▶ WHAT THE TASK REQUIRES:
From the entries that follow, report every line in which "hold" occurs.
*** DATA EXTRACTS ***
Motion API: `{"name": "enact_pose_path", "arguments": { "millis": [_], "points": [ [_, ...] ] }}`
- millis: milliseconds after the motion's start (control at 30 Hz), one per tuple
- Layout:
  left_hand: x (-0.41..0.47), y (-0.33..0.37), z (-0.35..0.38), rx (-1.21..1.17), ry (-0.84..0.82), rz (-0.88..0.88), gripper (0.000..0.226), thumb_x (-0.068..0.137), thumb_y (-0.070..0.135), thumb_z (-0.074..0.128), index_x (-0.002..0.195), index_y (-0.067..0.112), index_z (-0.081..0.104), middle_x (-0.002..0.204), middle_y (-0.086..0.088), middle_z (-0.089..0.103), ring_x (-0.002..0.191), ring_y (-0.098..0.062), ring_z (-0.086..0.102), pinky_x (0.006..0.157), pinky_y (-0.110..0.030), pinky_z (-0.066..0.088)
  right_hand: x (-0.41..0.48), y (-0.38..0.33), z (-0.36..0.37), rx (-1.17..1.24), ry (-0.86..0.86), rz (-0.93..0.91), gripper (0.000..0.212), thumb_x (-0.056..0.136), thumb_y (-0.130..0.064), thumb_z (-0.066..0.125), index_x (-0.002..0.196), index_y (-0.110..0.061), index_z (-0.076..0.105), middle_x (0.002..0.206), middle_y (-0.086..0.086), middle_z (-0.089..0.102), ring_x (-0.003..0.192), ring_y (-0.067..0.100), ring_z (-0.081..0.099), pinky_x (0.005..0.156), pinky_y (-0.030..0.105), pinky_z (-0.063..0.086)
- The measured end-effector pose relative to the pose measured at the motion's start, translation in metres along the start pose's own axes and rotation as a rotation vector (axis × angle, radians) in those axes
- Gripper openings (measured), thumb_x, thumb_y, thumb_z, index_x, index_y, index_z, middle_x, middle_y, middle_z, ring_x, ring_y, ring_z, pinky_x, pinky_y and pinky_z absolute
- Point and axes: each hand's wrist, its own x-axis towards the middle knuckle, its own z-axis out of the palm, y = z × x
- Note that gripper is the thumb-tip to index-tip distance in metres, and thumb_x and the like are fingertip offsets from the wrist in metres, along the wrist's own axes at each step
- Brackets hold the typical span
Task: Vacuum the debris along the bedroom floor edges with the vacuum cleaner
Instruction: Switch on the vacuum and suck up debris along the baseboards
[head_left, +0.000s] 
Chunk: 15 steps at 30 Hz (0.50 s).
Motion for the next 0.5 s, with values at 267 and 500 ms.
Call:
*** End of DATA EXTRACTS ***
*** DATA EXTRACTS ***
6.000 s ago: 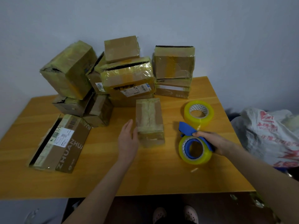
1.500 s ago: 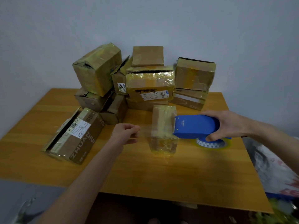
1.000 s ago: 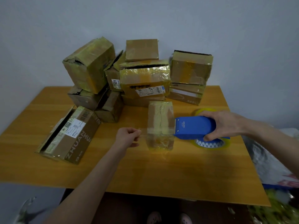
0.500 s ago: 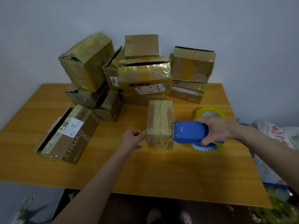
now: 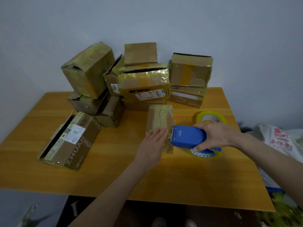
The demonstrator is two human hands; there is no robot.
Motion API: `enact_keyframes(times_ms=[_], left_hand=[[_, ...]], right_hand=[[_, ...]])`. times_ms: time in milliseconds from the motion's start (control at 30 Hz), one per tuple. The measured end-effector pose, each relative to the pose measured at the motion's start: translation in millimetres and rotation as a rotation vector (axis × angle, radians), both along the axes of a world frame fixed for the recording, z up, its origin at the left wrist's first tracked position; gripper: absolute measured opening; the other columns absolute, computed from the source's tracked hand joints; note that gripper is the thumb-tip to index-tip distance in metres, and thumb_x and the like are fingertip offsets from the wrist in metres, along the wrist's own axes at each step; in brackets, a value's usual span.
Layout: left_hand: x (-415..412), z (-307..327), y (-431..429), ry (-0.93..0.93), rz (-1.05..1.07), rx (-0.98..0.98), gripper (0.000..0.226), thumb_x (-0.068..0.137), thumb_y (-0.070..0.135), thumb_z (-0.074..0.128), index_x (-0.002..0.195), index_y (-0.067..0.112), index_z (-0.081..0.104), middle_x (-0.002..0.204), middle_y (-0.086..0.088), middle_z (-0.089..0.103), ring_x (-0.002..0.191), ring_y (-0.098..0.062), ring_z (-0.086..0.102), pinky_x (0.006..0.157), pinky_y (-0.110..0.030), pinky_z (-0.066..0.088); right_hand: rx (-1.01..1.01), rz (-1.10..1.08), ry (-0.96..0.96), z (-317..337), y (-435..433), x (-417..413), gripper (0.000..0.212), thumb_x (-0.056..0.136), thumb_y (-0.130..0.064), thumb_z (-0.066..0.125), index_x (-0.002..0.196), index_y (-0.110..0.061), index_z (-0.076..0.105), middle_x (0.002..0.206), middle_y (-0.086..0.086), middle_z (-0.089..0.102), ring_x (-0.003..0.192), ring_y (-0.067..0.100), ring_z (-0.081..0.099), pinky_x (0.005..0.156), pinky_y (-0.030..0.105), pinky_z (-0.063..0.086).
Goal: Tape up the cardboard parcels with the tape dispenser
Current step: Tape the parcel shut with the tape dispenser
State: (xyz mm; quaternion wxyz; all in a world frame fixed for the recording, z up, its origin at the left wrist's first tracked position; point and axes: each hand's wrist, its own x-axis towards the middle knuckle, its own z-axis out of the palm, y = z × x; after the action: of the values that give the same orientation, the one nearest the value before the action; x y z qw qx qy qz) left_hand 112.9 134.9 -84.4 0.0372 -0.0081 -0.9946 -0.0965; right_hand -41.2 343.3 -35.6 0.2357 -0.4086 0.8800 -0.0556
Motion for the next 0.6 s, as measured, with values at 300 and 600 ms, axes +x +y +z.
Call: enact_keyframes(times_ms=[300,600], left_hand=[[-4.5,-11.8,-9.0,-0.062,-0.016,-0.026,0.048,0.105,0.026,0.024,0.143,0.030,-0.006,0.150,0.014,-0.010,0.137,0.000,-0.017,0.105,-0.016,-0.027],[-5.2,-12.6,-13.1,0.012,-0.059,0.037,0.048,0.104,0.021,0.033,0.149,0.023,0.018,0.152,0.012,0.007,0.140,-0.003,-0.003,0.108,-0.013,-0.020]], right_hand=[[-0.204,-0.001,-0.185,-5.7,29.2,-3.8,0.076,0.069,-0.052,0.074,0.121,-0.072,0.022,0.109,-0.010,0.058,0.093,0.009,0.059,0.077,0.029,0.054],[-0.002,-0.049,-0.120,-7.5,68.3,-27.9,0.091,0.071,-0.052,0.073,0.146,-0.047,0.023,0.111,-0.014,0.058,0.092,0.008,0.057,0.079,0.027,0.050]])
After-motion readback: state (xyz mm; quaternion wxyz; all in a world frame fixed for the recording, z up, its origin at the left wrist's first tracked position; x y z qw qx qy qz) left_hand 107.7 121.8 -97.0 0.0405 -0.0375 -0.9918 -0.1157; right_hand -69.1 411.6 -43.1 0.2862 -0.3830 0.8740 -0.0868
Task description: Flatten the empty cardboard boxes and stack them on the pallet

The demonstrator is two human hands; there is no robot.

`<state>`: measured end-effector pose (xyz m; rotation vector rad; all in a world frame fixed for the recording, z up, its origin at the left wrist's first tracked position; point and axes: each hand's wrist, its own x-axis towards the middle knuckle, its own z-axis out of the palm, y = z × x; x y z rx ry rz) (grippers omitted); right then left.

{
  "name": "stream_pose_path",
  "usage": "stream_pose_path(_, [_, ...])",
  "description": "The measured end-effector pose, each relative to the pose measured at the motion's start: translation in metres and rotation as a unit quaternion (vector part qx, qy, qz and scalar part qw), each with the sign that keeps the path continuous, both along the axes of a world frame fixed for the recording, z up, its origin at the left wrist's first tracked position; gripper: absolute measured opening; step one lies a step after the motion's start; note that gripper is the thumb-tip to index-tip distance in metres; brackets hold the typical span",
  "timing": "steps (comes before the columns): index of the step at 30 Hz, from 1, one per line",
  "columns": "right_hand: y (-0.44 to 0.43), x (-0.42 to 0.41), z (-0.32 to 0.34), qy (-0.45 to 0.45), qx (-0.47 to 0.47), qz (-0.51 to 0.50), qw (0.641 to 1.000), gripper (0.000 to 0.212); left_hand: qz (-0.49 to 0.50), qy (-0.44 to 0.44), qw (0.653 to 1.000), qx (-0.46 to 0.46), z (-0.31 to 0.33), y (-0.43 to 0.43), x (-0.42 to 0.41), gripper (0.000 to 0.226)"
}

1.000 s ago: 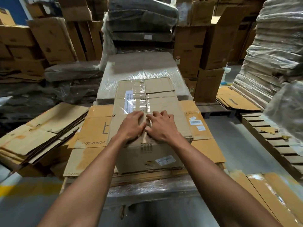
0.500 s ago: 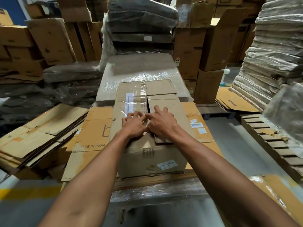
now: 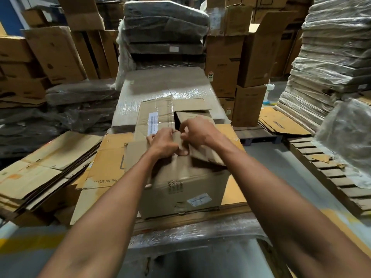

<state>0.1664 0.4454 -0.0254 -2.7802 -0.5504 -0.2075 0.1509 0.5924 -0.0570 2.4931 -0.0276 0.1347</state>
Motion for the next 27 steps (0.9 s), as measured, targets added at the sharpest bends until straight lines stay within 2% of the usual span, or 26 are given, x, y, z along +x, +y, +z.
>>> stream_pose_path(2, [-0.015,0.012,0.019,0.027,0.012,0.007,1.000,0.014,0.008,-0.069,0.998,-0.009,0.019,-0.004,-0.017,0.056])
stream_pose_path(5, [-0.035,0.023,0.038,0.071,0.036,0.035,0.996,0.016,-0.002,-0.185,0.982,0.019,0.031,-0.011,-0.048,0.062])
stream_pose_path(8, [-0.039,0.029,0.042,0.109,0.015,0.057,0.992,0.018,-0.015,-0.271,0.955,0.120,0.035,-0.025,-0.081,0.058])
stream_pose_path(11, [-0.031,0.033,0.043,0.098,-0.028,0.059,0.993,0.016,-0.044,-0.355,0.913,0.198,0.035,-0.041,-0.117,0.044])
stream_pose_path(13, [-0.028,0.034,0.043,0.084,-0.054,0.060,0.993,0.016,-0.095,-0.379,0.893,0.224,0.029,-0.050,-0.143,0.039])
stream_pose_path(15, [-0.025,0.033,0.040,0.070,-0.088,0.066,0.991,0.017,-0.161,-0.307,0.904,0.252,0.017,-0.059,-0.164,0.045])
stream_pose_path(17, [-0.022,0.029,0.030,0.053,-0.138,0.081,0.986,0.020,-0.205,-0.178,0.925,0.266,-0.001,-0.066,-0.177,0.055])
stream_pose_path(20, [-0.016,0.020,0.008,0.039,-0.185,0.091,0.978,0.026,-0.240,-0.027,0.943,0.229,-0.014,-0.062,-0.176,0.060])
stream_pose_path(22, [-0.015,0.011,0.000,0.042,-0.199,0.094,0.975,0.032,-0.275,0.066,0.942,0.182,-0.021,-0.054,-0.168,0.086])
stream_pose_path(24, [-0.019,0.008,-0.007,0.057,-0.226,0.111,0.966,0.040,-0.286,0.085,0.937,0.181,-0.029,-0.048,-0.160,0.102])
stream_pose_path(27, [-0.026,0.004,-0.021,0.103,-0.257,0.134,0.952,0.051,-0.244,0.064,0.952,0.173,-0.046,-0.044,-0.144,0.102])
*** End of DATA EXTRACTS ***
▶ EXPECTED OUTPUT:
- Brackets hold the typical span
  "description": "The measured end-effector pose, each relative to the pose measured at the motion's start: translation in metres and rotation as a unit quaternion (vector part qx, qy, qz and scalar part qw), each with the sign that keeps the path continuous, both along the axes of a world frame fixed for the recording, z up, its origin at the left wrist's first tracked position; gripper: absolute measured opening; step one lies a step after the motion's start; note that gripper is the thumb-tip to index-tip distance in metres; brackets hold the typical span",

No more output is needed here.